» What is being asked
Set the data down again, word for word, as it appears below.

» Data below
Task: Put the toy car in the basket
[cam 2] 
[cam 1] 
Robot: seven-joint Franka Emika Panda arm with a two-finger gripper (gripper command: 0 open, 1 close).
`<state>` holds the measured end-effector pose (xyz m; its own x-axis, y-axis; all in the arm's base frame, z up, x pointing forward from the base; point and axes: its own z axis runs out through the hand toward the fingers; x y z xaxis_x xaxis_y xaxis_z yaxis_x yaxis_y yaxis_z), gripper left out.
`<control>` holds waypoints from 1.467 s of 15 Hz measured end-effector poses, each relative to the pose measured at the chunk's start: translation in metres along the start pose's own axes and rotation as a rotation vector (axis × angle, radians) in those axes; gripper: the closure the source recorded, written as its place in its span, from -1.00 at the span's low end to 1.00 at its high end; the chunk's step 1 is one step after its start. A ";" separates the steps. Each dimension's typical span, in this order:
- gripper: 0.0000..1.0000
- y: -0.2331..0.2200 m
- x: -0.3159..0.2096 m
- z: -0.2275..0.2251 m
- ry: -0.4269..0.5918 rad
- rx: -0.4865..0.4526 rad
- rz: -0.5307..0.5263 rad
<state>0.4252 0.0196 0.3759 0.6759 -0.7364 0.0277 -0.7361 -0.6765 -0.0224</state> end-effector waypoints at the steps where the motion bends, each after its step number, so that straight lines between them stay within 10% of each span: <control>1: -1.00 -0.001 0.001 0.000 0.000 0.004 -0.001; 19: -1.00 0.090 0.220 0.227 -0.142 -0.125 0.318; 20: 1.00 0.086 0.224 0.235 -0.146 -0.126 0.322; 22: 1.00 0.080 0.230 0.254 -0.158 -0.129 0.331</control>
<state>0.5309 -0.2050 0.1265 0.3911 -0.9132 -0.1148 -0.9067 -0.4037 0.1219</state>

» Written response
Task: Put the toy car in the basket
[cam 2] 
[cam 1] 
Robot: seven-joint Franka Emika Panda arm with a two-finger gripper (gripper command: 0 open, 1 close).
`<state>` holds the measured end-effector pose (xyz m; its own x-axis, y-axis; all in the arm's base frame, z up, x pointing forward from the base; point and axes: its own z axis runs out through the hand toward the fingers; x y z xaxis_x xaxis_y xaxis_z yaxis_x yaxis_y yaxis_z), gripper left out.
`<control>` holds waypoints from 1.467 s of 15 Hz measured end-effector poses, each relative to the pose measured at the chunk's start: translation in metres along the start pose's own axes and rotation as a rotation vector (axis × angle, radians) in those axes; gripper: the closure the source recorded, written as its place in its span, from -1.00 at the span's low end to 1.00 at its high end; the chunk's step 1 is one step after its start. A ";" separates the steps. Each dimension's typical span, in this order:
- gripper: 0.0000..1.0000
- y: -0.2331..0.2200 m
- x: -0.3159..0.2096 m
- z: -0.2275..0.2251 m
- ry: -0.4269..0.5918 rad
- rx: -0.4865..0.4526 rad
- rz: -0.5307..0.5263 rad
<state>0.4252 0.0196 0.3759 0.6759 -0.7364 0.0277 -0.7361 -0.6765 -0.0224</state> end-effector waypoints at the steps where the motion bends, each after its step number, so that straight lines between them stay within 10% of each span: <control>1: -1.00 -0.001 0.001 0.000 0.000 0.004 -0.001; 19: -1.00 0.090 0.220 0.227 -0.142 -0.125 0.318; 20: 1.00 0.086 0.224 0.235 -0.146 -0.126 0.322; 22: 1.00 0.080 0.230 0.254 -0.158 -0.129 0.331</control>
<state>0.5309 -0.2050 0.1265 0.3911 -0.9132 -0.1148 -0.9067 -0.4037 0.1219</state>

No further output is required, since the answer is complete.